Он пошёл в мать — такой же невысокий, тонкий в кости. От отца достались голубые глаза и светлые волосы, что когда-то переливались золотом на солнце.
Мать… Он почти не помнил её — только смутное тепло и тихий голос, напевавший колыбельную. Её забрали в набеге, когда ему не было и трёх, тогда степняки вырезали полдеревни и угнали женщин. Отец после этого ушёл в работу, в глину. Говорил мало, но сына любил искренне.
"Рука должна быть чуткой, сынок. Видеть форму, которую прячет в себе комок грязи…"
Отец учил его лепить горшки, выводить на сырой глине замысловатые узоры — спирали, волны, знаки, смысл которых Рен так и не разгадал.
От воспоминания об отце в груди кольнуло — остро, почти физически. Лек. Всё из-за Лека, старого козла. Это он послал отца в чащобу за дубовой корой — за день до прихода белесого тумана, после которого листва осыпается с деревьев, а с людей клочьями слезает кожа.
Отец не вернулся.
Но Рен знал: он жив. Просто заблудился. Найдёт дорогу, отряхнёт хвою с плаща, переступит порог… А его, Рена, уже не будет. Он здесь. Он умирает.
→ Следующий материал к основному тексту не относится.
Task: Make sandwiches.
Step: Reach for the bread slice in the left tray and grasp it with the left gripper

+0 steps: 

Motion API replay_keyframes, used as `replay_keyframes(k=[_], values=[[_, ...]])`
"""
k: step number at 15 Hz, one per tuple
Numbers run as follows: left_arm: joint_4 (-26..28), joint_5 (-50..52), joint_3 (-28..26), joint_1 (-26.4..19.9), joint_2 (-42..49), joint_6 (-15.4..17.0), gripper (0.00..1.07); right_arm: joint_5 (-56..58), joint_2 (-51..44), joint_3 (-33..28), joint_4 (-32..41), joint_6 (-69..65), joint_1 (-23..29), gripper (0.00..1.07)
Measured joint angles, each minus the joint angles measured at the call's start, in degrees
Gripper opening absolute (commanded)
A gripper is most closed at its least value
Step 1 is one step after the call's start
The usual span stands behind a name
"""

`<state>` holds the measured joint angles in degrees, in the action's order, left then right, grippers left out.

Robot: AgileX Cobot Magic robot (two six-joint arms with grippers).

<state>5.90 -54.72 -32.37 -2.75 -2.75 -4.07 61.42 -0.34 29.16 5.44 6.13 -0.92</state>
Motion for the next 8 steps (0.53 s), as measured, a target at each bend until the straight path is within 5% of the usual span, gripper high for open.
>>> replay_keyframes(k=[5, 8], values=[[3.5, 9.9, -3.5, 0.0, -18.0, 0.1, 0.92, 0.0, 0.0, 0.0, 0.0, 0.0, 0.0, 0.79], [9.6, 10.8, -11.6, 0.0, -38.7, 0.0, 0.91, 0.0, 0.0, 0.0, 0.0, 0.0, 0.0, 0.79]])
"Город… Нужно в Город…" — эта мысль последние дни служила костылём, заставляла волочить ноги по грязи. В Цитадели живёт брат отца — кузнец Вихор, громадный, увешанный амулетами из гаек и пружин. Он приезжал пару раз, привозил банку тушёнки "старого мира" — немыслимую роскошь. "Он поможет. Обязательно поможет. Главное — добраться до дороги…"
Цель достигнута. Он на дороге. И больше ничего нет. Ни сил, ни надежды. Казалось, стоит только дойти — и всё разрешится само. Чудом. Но чуда не случилось. Только холод. Только дождь. И нарастающий звенящий гул в ушах — уже не разобрать, сердце ли это стучит или шаги позади: мягкие, неторопливые шаги теней, наконец решивших, что ждать больше не нужно.
До Цитадели было два месяца пути пешком. Рен знал: он не дойдёт. Плащ давно пропитался водой насквозь и лежал на плечах свинцовой тяжестью, не спасая ни от холода, ни от дождя, что всё так же моросил мелко и безжалостно. Живот сводило голодной судорогой — пустой, ноющей. Утром он подобрал палку, кривую и мокрую, и теперь тяжело опирался на неё, волоча ноги вперёд по раскисшей колее. Сапоги обросли густым слоем грязи; каждый шаг требовал усилий, будто земля цеплялась за него, не желая отпускать.
Он падал уже не в первый раз. Поднимался, опираясь на палку, не глядя по сторонам, не думая ни о чём, кроме следующего шага. Упрямство — последнее, что ещё теплилось внутри, тонкой нитью, готовой вот-вот порваться.
В очередной раз ноги подкосились, и Рен рухнул прямо в лужу, собравшуюся в глубокой колее. Холодная вода мгновенно просочилась сквозь одежду, обжигая кожу. Он упёр палку в дно, собрал остатки сил и медленно поднялся, бросив вперёд рассеянный, равнодушный взгляд.
И замер. Далеко впереди, сквозь пелену дождя, мерцал отблеск огня — слабый, но живой.
Рен боялся отвести взгляд. Казалось, стоит лишь на миг сомкнуть веки — и огонь, дрожащая вдалеке надежда, растает, как мираж, оставив его одного в темноте, в той же раскисшей грязи, под стук дождя, отмеряющего последние удары сердца.